WHAT IS REQUIRED:
Here is a listing. Reproduce it exactly.

DATA PROVIDED:
================

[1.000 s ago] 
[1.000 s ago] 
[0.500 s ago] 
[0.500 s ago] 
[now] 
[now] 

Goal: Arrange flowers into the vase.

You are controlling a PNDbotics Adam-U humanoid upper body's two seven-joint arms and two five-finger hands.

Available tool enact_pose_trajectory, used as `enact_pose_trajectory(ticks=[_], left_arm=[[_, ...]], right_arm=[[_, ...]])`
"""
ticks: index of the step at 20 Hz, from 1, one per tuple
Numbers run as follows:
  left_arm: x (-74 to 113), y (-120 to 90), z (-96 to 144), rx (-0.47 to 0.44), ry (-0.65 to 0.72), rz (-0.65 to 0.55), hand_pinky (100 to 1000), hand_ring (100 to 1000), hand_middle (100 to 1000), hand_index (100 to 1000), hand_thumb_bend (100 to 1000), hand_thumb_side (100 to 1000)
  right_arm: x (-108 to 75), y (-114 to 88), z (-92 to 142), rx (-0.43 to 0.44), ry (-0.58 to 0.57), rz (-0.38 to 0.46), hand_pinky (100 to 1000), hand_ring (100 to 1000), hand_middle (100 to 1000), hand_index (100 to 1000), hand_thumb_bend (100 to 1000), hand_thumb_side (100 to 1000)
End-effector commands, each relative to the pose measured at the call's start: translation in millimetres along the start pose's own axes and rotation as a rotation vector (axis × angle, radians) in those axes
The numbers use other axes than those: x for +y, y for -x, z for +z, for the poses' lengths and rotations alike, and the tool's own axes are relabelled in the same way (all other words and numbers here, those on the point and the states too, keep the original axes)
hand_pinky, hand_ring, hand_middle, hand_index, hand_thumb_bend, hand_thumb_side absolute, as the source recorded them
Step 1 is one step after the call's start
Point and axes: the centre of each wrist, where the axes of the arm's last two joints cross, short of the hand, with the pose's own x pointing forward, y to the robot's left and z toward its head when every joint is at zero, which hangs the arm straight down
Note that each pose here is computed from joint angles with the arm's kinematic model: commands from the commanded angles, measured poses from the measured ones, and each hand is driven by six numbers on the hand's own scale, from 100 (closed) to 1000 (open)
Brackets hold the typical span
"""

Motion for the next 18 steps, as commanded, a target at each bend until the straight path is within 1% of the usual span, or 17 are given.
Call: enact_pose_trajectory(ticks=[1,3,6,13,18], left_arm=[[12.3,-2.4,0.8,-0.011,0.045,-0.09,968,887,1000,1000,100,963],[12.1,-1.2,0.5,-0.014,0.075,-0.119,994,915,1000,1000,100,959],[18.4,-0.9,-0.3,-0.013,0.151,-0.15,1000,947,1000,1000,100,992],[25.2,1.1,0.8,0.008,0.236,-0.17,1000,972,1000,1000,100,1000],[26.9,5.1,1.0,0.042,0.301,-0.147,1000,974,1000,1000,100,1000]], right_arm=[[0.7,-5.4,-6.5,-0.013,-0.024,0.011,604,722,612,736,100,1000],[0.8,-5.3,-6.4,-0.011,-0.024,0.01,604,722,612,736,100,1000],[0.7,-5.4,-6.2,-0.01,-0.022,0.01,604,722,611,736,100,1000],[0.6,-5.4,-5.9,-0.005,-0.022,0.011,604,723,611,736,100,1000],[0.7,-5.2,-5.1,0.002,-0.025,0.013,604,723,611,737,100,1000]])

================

RESULT FOR THIS TASK:
[1.000 s ago] 
[1.000 s ago] 
[0.500 s ago] 
[0.500 s ago] 
[now] 
[now] 

Goal: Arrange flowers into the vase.

You are controlling a PNDbotics Adam-U humanoid upper body's two seven-joint arms and two five-finger hands.

Available tool enact_pose_trajectory, used as `enact_pose_trajectory(ticks=[_], left_arm=[[_, ...]], right_arm=[[_, ...]])`
"""
ticks: index of the step at 20 Hz, from 1, one per tuple
Numbers run as follows:
  left_arm: x (-74 to 113), y (-120 to 90), z (-96 to 144), rx (-0.47 to 0.44), ry (-0.65 to 0.72), rz (-0.65 to 0.55), hand_pinky (100 to 1000), hand_ring (100 to 1000), hand_middle (100 to 1000), hand_index (100 to 1000), hand_thumb_bend (100 to 1000), hand_thumb_side (100 to 1000)
  right_arm: x (-108 to 75), y (-114 to 88), z (-92 to 142), rx (-0.43 to 0.44), ry (-0.58 to 0.57), rz (-0.38 to 0.46), hand_pinky (100 to 1000), hand_ring (100 to 1000), hand_middle (100 to 1000), hand_index (100 to 1000), hand_thumb_bend (100 to 1000), hand_thumb_side (100 to 1000)
End-effector commands, each relative to the pose measured at the call's start: translation in millimetres along the start pose's own axes and rotation as a rotation vector (axis × angle, radians) in those axes
The numbers use other axes than those: x for +y, y for -x, z for +z, for the poses' lengths and rotations alike, and the tool's own axes are relabelled in the same way (all other words and numbers here, those on the point and the states too, keep the original axes)
hand_pinky, hand_ring, hand_middle, hand_index, hand_thumb_bend, hand_thumb_side absolute, as the source recorded them
Step 1 is one step after the call's start
Point and axes: the centre of each wrist, where the axes of the arm's last two joints cross, short of the hand, with the pose's own x pointing forward, y to the robot's left and z toward its head when every joint is at zero, which hangs the arm straight down
Note that each pose here is computed from joint angles with the arm's kinematic model: commands from the commanded angles, measured poses from the measured ones, and each hand is driven by six numbers on the hand's own scale, from 100 (closed) to 1000 (open)
Brackets hold the typical span
"""

Motion for the next 18 steps, as commanded, a target at each bend until the straight path is within 1% of the usual span, or 17 are given.
Call: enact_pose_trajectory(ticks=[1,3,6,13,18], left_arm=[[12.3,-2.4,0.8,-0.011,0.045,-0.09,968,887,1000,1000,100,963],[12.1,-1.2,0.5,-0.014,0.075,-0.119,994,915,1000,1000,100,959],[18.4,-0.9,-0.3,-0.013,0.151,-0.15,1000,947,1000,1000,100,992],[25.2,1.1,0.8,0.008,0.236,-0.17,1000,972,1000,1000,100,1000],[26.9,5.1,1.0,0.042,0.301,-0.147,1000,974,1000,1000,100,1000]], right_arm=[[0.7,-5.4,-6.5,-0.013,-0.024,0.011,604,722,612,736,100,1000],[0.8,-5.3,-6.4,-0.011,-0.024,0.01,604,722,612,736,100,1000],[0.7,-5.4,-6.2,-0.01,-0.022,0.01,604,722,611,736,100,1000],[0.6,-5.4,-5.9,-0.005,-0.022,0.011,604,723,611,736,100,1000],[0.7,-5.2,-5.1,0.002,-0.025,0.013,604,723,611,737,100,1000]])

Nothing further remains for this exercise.